それから何度もこの絵本を読んだ。読むたびに違った何かが見えてくる気がした。
世の中にはいろいろな絵本がある。いつも同じ感動を与えてくれる素晴らしい絵本がある。それは心の水面にできる寸分違わぬ美しい波紋のようなものだ。けれども、この絵本は少し違っていて、心にできる波紋がいつも同じとは限らない。自分の心の状態によって、精緻な波紋も、乱れた波紋も、時には大きなさざ波さえも起きることがある。きっとこの絵本は、波紋そのものではなく心に投げ込まれる石なのだ。だから人によって、自分の心の状態によって起きる心の波紋が毎回異なる。作者の言いたいことはこれなのだ、と簡単には説明できない。この絵本がここまで多くの人々に愛され読み続けられている一番の理由はここにあるのかもしれない。
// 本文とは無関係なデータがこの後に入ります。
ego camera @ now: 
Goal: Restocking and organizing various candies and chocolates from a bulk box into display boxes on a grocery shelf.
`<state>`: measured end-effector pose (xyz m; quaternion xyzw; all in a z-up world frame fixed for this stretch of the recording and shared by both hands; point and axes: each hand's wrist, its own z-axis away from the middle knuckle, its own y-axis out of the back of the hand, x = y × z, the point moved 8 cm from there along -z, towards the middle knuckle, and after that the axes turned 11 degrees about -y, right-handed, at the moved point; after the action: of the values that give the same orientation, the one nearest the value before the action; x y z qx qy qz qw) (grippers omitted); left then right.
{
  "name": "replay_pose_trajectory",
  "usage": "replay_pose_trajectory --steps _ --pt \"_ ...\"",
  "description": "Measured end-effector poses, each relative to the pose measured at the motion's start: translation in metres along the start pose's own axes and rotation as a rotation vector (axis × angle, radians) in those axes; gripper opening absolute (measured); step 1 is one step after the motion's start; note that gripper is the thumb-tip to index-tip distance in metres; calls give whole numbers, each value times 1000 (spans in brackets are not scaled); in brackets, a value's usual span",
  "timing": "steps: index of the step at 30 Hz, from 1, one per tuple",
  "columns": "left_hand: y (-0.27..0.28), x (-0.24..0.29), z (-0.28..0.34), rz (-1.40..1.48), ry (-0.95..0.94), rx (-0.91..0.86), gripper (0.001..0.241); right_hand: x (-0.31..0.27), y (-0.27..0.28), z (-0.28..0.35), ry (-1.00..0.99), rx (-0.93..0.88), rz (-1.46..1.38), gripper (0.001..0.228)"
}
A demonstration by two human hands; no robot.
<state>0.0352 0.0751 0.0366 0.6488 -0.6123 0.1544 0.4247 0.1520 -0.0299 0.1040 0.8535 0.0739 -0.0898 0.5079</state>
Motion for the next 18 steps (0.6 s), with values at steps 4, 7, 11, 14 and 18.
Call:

まだ1回も生きおわっていない私は、その1回の間に百万回、は無理でもきっとあと百回はこの本を読むと思う。この人に懐くことのないふてぶてしいとらねこが本当に大好きなのだ。感動とか名作だとかの先入観なしに、是非とも一度はこのとらねこに会って欲しい。そしてそのとき生まれた心の波紋を覚えておいて欲しい。きっともう一度このとらねこの話を読み返したいと思う日が来るに違いないのだから。